The partition wall between the grooves at the end of casing remaining in contact with the wall-tube must be cut off to the same extent as the amount of projection of the tube form the wall (Fig. 139). This will keep the wall-tube properly fitted with the casing. But in case the diameter of the tube is larger than the height of the casing or where more than one wall-tubes are used, it will not be possible to fix the capping over the casing.
In such cases, therefore, the height of the casing is increased with the help of a half bridge. Now-a-days (specially in a.c. circuits) continuous earthing system is in practice. In this system a single No. 6 or No. 8 S.W.G. galvanized iron wire is drawn continuously outside the casing along with the cables and finally earthed. This is called ‘earth continuity conductor’.
The outer metallic covers of fan regulator iron-clad distribution box. Earth terminal of the wall socket etc. remain connected with this wire. Usually a separate wall-tube is used for leading earth continuity conductor through the wall. For this work a half bridge on the casing near the wall is indispensable.
It may be mentioned here that, just as the metallic covers of all equipment’s which are liable to come in contact with human body are to be connected with earth continuity conductor, so also there should be three sockets instead of two in every wall socket and three pins instead of two with every wall plug. Also the flexible cables used in this system must have three lengths of insulated wires instead of two.

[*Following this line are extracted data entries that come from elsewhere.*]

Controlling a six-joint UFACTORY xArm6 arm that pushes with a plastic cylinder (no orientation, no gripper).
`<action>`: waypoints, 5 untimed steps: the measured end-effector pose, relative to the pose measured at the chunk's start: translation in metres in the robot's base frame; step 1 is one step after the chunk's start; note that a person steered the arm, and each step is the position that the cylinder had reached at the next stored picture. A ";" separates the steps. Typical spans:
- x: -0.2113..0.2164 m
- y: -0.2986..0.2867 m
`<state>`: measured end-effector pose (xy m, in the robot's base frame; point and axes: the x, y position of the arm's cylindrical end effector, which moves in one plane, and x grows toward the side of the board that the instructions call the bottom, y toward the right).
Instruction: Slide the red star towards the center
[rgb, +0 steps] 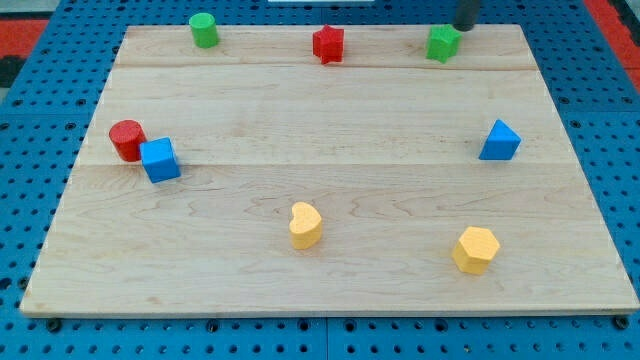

Leading a Cable through the Floor:
In a casing wiring if cables are to be drawn from a lower floor to an upper floor, a piece of conduit is pushed through a hole made in the floor. The sizes of wires of all the circuits to be drawn from lower to upper floor are calculated at first, and then the size and number of conduits are determined accordingly.
If continuous earthing system is adopted, another extra conduit is to be provided for drawing earth continuity conductor. At the ceiling of the lower floor all conduits must project at least 25 mm. At both ends of a conduit insulating bushes are to be fitted. In the upper floor conduit will rise up to a height of 1.5 metre (5 ft.) above the floor level.
At this end of the conduit one end of a casing should remain properly fitted. For proper fitting the lower end of the casing is cut to size as shown in fig. 140. If necessary, the spacing of the casing from the wall may be increased by using a half bridge. Besides, every piece of conduit should remain well-earthed.
Modes of Casing Wiring; Utility of Looping-in-System:
Like cleat wiring, casing wiring can also be done by means of connectors inside junction boxes (formerly this was the practice; even now it is found in many places) as well as by looping-in- system. Loop wiring has many advantages. No joint is necessary and the insulation resistance is better retained by this system than any other system of wiring.
The reason for no joint is that, one piece of cable is joined with another piece only through brass screws of switches and ceiling roses. What is meant by jointing of cables does not at all happen in this system. Its main disadvantage, however, is that the length of cable required for wiring is somewhat more.